Les dindes ne remercient pas
Suite de la Semaine italienne et de ce week-end hommage à mon cher Maestro Andrea Camilleri qui nous a quitté le 17 juillet dernier.
Pour cette mise à l'honneur, j'ai choisi ce recueil paru l'an dernier, en 2018, chez Salani Editore "I tacchini non ringraziano" (les dindes ne remercient pas). Cet éditeur est spécialisé dans la publication d'ouvrages pour la jeunesse (romans principalement) d'auteurs connus et traduits de par le monde pour de grands succès littéraires tout public. Ceci explique sans doute cela et le fait que les historiettes écrites ici par Camilleri s'adressent vraiment à tous, qu'on ait 10 ans, 15 ans ou beaucoup plus.
Dans ce recueil, agrémenté des illustrations naïves de Paolo Canevari, Andrea Camilleri nous conte des histoires d'animaux, ce qu'il appelle son "zoo personnel", que ce soit des souvenirs vécus en famille au contact de certains animaux, oiseaux, perroquet, chiens, chats... ou des réflexions que certaines situations lui évoquent.

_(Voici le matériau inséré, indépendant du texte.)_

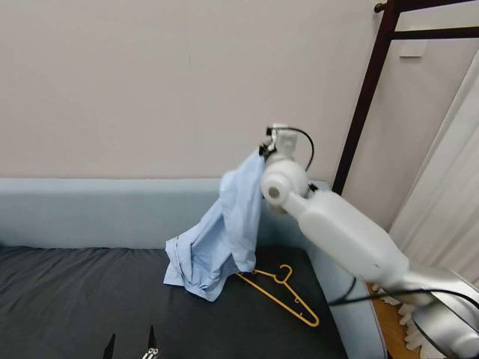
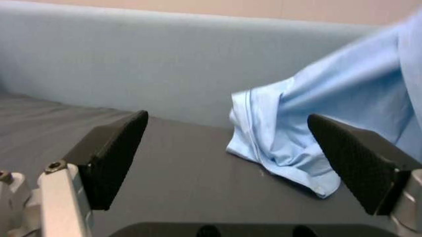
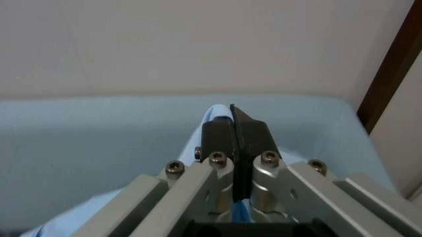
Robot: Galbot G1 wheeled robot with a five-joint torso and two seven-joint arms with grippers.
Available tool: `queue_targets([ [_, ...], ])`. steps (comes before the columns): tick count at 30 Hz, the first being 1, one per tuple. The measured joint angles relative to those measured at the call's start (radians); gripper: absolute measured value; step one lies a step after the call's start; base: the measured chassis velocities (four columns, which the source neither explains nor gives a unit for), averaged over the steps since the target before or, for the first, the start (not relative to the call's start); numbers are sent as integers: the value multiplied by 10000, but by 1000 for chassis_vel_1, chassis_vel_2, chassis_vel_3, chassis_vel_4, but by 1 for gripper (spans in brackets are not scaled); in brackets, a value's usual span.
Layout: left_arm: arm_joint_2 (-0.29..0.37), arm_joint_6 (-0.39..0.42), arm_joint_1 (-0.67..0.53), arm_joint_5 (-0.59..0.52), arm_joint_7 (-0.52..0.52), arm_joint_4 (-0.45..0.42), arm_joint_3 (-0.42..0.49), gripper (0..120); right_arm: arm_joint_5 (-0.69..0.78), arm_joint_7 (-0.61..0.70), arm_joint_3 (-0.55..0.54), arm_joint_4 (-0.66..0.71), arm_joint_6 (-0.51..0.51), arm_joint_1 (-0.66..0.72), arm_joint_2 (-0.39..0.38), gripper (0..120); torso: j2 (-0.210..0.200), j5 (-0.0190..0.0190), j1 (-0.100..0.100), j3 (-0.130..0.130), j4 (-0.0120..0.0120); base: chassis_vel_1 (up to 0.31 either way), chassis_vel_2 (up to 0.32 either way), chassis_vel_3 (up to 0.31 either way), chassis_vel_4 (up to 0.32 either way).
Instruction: Pick up the clothes from the sofa and hang them on the clothes hanger.
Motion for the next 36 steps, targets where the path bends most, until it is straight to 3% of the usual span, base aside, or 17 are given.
queue_targets([
  [3,-1,-9,57,-48,-4,141,58,94,-32,522,-1,379,-81,-1084,424,0,0,-4,-1,1,7,0,0,0,0],
  [9,10,175,44,-257,64,192,372,94,-198,738,167,-193,50,-1270,1521,0,0,-5,-1,0,4,0,0,0,0],
  [16,-72,267,-29,-299,94,265,523,94,63,830,71,-1863,296,630,3906,0,0,-12,0,1,4,0,0,0,0],
  [18,-53,239,-30,-301,102,262,502,94,55,766,189,-2661,333,1524,4727,0,0,-13,0,0,19,0,0,0,0],
  [20,-22,226,-21,-317,96,243,472,94,-34,742,371,-3049,363,1907,4922,0,1,-16,0,-1,22,0,0,0,0],
  [22,56,214,-7,-368,73,166,406,94,-243,754,766,-3612,423,2347,5031,0,0,-8,0,1,3,0,0,0,0],
  [25,169,212,-26,-453,73,110,361,94,-292,996,886,-3502,456,2293,5039,0,1,-5,0,0,-8,0,0,0,0],
  [27,226,211,-77,-495,88,145,360,94,-249,1242,677,-2805,465,1754,4794,0,1,-6,0,-1,7,0,0,0,0],
  [28,239,211,-161,-516,74,296,378,94,-175,1492,374,-2079,468,1007,4148,0,0,-5,0,0,10,0,0,0,0],
  [29,239,211,-161,-516,74,296,378,94,-175,1492,374,-2079,468,1007,4148,0,0,-5,0,0,10,0,0,0,0],
  [30,218,212,-242,-516,78,430,422,94,-159,1597,53,-1427,483,262,3378,0,0,-5,1,2,15,0,0,0,0],
  [33,102,246,-338,-534,83,725,626,94,-494,1533,-333,-260,399,-2279,1410,0,-2,1,1,3,-7,0,0,0,0],
  [36,60,424,-369,-704,88,791,901,94,-988,1207,-102,115,341,-3935,694,0,-1,3,-1,1,-9,0,0,0,0],
])
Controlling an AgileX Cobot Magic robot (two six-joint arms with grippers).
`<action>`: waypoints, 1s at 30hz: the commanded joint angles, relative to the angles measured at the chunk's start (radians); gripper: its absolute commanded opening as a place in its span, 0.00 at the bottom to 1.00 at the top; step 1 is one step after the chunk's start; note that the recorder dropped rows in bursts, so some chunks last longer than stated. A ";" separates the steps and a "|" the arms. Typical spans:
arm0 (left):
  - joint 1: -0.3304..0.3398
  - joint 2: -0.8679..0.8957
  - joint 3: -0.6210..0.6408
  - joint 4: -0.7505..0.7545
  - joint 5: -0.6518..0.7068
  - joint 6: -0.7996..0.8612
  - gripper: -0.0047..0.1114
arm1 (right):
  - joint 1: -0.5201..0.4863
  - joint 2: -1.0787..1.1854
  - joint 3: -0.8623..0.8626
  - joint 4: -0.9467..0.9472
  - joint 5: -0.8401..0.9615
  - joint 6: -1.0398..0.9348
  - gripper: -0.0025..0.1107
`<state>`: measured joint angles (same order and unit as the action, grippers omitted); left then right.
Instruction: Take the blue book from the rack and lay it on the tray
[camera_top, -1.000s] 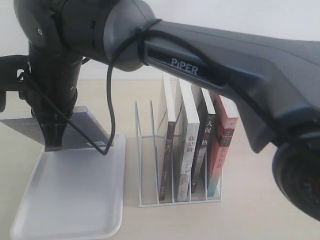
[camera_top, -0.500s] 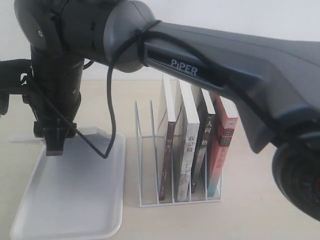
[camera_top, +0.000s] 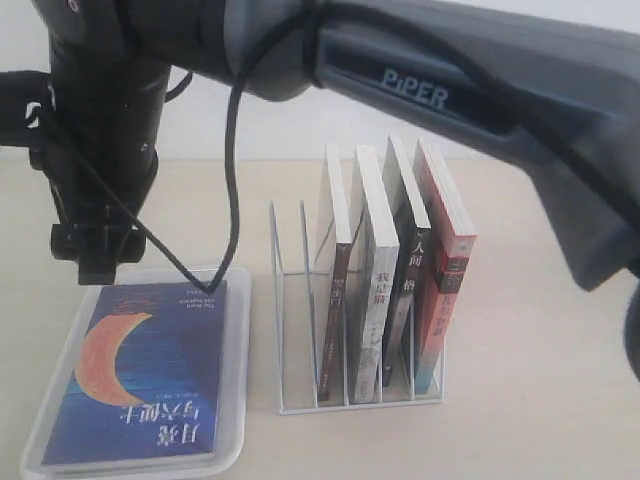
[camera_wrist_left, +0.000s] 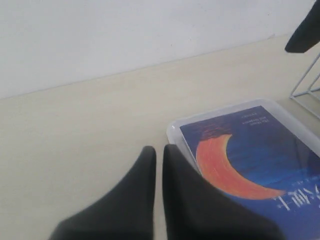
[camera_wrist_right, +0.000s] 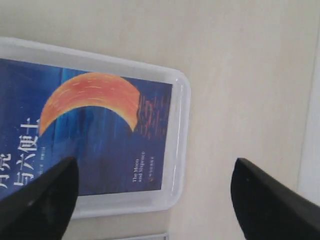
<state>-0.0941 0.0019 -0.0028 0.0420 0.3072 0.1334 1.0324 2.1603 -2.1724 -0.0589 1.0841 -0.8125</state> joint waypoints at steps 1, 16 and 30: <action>-0.009 -0.002 0.003 -0.008 -0.014 -0.010 0.08 | 0.045 -0.074 -0.003 -0.002 0.044 0.016 0.71; -0.009 -0.002 0.003 -0.008 -0.014 -0.010 0.08 | 0.071 -0.397 0.185 -0.053 0.137 0.543 0.02; -0.009 -0.002 0.003 -0.008 -0.014 -0.010 0.08 | 0.071 -0.552 0.570 -0.051 0.137 0.643 0.02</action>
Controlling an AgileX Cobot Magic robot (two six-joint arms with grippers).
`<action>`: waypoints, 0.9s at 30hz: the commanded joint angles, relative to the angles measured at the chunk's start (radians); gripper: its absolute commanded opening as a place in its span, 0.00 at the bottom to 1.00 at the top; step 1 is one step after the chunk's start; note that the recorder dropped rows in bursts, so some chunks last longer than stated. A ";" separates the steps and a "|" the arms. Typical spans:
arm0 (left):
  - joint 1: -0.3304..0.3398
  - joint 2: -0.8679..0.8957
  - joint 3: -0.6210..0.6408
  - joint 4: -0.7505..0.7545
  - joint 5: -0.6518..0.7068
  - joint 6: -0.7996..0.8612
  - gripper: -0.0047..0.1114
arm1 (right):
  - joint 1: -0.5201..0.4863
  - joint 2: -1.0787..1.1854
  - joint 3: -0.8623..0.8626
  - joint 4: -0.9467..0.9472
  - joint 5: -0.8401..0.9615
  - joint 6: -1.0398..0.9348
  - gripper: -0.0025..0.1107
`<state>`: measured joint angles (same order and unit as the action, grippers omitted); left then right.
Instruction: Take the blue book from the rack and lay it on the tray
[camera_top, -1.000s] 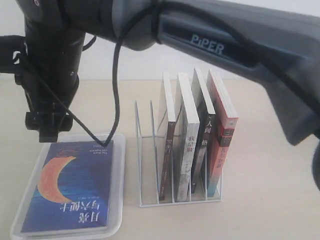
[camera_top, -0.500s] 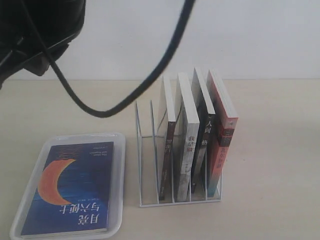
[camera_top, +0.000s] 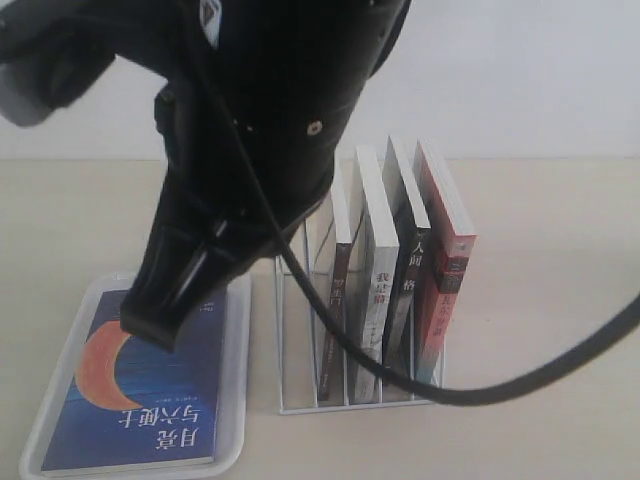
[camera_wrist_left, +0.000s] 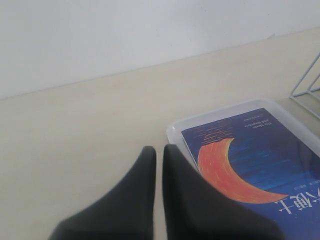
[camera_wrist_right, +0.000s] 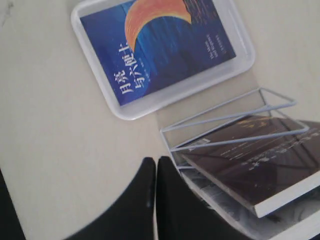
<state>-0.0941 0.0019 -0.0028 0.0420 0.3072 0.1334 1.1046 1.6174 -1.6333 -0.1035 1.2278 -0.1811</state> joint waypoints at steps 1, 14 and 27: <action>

Comme par exemple le fait que les Américains, chaque année, fin novembre commémorent à travers le "Thanksgiving Day" le débarquement des premiers colons à bord du Mayflower en servant à table une belle dinde garnie rôtie à souhait s'inspirant ainsi de cette recette héritée des Indiens. Pourquoi, se demande alors Camilleri avec cette malice qui lui est sienne, les dindes se laissent-elles faire? N'ont-elles donc aucune mémoire au contraire des corbeaux qui continuent encore aujourd'hui d'envahir les champs où ont combattu les Nordistes contre les Sudistes à Gettysburg il y a quelque 250 ans, laissant des milliers de corps sanguinolents sans sépulture et autant de chair à se repaître pour ces volatiles?
Il semble bien que non, constate l'écrivain sicilien, puisque, année après année, depuis plus de 400 ans les dindes constituent l'essentiel de ce repas de commémoration américaine. Oui, elles oublient d'une année sur l'autre que cette date de fin novembre signe leur arrêt de mort. Mais, au contraire des corbeaux, elles ne remercient pas, non plus. Et c'est tant mieux!
Ce recueil se lit à petites doses pour mieux en apprécier chaque histoire, en savourer chaque allusion, tout l'humour et l'ironie dont Camilleri les saupoudre avec tact et talent. Comme autant de doux bonbons à garder en bouche, de paroles riches de sens et d'une logique implacable à conserver en tête et de tendresse à poser sur son coeur. Des histoires doudous à lire et relire à volonté, à voix haute pour les partager ou à se murmurer juste pour soi.